View Full Version : Problems with My Friends
xCooliox
Feb 23, 2009, 12:24 PM
Hey....My friends are being kinda mean to me and I'm always being left out. I have 4 best friends (one has other best friends than us so she hangs around most of the time... its the other 3 thats the problem) for example if theres supposed to be 3 in a group I'm automatically left out. I avoid their fights and when the other 2 go off with each other the one whos fighting them comes to me and I hate being used. I would stand up for myself but I can't, I hate hurting others peoples feelings... sometimes I just ignore them. This started happening when we were all put in the same class.My long time best friend isn't close to me anymore and its become a real problem. Today one of my friends completly ignored me just because I wouldn't answer a stupid question she asked me... shes the one that causes fights all the time and loves to show off.... Any suggestions?:confused:
BIGBOPPER
Feb 23, 2009, 12:42 PM
Sad thing is, people change. Try to make new friends and just drift away from that group and into a more positive group who are willing to include you. If your longtime B.F.F. still wants it to be your friend, she'll find a way to make it happen. But if her attentions are with the other two, then C'est La Vie`...

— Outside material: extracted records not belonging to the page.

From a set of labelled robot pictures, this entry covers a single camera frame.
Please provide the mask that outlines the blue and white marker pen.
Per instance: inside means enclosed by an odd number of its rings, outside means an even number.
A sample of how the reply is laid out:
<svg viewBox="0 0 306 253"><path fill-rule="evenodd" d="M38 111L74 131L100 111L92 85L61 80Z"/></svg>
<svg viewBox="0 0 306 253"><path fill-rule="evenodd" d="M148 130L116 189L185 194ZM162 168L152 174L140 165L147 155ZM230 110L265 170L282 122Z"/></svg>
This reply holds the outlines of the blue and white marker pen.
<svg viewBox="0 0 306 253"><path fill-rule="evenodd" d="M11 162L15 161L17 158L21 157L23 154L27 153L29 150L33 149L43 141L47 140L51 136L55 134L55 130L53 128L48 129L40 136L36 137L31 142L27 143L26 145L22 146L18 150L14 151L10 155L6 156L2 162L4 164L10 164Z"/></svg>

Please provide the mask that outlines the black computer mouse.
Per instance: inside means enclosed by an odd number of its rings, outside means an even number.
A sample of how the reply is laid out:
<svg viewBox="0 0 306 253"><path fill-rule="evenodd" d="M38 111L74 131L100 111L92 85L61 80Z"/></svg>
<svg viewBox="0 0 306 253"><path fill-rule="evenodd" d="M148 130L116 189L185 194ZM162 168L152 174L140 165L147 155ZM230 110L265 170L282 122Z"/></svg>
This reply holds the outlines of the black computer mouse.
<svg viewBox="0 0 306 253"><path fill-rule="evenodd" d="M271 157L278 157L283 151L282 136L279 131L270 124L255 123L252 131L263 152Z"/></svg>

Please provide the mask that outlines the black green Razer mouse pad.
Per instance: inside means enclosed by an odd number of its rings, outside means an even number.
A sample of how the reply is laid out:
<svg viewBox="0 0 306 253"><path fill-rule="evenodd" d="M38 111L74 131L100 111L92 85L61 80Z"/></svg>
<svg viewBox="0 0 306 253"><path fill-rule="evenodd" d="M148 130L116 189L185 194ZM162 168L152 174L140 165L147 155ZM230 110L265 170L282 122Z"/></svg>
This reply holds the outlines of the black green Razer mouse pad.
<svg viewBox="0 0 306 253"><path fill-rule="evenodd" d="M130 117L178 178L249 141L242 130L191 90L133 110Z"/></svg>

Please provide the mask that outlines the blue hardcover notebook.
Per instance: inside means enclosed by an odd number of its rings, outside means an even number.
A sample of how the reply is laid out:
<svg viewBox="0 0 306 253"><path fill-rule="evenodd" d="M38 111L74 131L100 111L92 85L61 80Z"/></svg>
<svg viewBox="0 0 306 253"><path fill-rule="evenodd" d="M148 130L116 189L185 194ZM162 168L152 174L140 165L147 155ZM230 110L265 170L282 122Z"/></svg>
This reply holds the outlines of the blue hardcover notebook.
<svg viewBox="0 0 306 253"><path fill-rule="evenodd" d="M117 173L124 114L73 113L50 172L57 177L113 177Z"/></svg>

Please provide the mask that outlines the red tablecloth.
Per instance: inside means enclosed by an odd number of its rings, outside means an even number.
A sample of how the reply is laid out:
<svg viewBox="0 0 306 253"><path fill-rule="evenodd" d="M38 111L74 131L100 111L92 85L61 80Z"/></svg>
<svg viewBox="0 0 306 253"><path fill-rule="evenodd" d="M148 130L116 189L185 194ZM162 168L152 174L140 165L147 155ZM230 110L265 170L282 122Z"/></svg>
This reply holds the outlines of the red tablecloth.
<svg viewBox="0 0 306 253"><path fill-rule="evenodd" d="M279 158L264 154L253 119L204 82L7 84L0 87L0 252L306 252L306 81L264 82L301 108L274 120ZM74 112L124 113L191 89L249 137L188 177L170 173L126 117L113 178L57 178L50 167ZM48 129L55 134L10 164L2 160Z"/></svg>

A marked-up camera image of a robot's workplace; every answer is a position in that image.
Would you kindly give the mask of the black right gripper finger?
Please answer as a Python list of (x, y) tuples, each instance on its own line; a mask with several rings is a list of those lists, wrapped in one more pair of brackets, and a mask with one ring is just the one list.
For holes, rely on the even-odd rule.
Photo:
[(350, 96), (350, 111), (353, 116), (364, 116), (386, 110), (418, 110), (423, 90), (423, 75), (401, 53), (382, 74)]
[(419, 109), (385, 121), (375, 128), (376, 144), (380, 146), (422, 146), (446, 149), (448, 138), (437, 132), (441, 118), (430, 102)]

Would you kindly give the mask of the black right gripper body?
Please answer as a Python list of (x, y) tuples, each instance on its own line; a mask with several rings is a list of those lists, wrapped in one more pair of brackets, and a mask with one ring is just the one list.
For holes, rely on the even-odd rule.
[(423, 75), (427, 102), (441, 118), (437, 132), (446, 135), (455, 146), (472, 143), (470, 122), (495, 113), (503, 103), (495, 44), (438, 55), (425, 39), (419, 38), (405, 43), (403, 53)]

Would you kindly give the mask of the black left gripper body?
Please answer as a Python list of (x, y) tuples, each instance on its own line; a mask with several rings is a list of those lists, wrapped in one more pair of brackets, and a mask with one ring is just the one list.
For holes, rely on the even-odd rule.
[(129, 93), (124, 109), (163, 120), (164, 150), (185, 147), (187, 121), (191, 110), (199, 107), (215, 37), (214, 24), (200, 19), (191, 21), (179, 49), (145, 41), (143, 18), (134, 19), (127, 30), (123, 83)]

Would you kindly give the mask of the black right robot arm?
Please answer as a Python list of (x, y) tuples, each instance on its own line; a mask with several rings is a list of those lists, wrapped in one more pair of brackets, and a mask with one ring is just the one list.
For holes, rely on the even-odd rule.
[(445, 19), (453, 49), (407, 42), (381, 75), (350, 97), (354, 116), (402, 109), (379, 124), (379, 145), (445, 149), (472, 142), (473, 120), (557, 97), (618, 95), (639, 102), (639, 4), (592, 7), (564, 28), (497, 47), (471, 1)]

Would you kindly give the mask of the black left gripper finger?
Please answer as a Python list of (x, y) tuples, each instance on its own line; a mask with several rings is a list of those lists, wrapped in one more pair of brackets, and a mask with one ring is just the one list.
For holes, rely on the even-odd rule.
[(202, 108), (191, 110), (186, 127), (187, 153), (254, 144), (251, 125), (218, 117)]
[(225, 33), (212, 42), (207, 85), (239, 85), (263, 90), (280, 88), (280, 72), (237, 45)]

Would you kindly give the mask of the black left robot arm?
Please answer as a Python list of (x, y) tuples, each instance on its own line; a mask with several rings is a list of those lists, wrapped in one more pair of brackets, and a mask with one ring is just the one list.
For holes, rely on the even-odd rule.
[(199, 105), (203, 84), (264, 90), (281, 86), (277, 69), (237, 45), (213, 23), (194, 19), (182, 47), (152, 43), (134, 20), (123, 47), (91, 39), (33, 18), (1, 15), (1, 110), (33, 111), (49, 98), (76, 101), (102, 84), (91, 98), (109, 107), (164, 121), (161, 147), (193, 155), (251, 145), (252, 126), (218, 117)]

And don't worry, this happens to just about every person. I have dumped, been dumped by more than one B.F.F.
xCooliox
Feb 23, 2009, 12:49 PM
Sad thing is, people change. Try to make new friends and just drift away from that group and into a more positive group who are willing to include you. If your longtime B.F.F. still wants it to be your friend, she'll find a way to make it happen. But if her attentions are with the other two, then C'est La Vie`...
And don't worry, this happens to just about every person. I have dumped, been dumped by more than one B.F.F.
Thank you for that advice but the problem is I'm spending 3 weeks with them at a summer camp.. its already booked and I can't get out of it.. I should have mentioned that actually
dontknownuthin
Feb 23, 2009, 01:57 PM
Take the lead! Be the one who makes the plans and does the inviting, and broaden your group to include some more people.
And get involved in school. Don't worry what other people think is lame, just join what you like and there will be instant friends waiting for you. You can be very nice and accepting of what other people do, but you have to also control the degree that their decisions impact you. If you have a lot of friends and three decide to hang out without you, who cares? If you have three friends and they hang out without you? It stinks.
I what not particularly cute and my interests in high school were pretty nerdy I have to say, but I joined a lot of stuff I liked, made a lot of friends, and was the one who made a lot of the plans. I ended up with more friends than the so-called popular kids.
And in fact, my friends then are still my friends - over 35 years later we see each other all the time - the girls, the guys. And I've continued to be one of the people who makes the plans, and makes the first effort.
For example, I've known other people who lost their guy friends when the guys got married... not me. I make the effort to become friends with their wives, to make them feel welcome in our group of friends. And then they have kids, and our kids become friends...
It's not hard, just be inclusive, and make sure that your life is interesting enough that other people want to join you, then flat out ask them. Don't feel you can't mix people together... your party, invite who you want to see and trust them to manage their relationships with each other.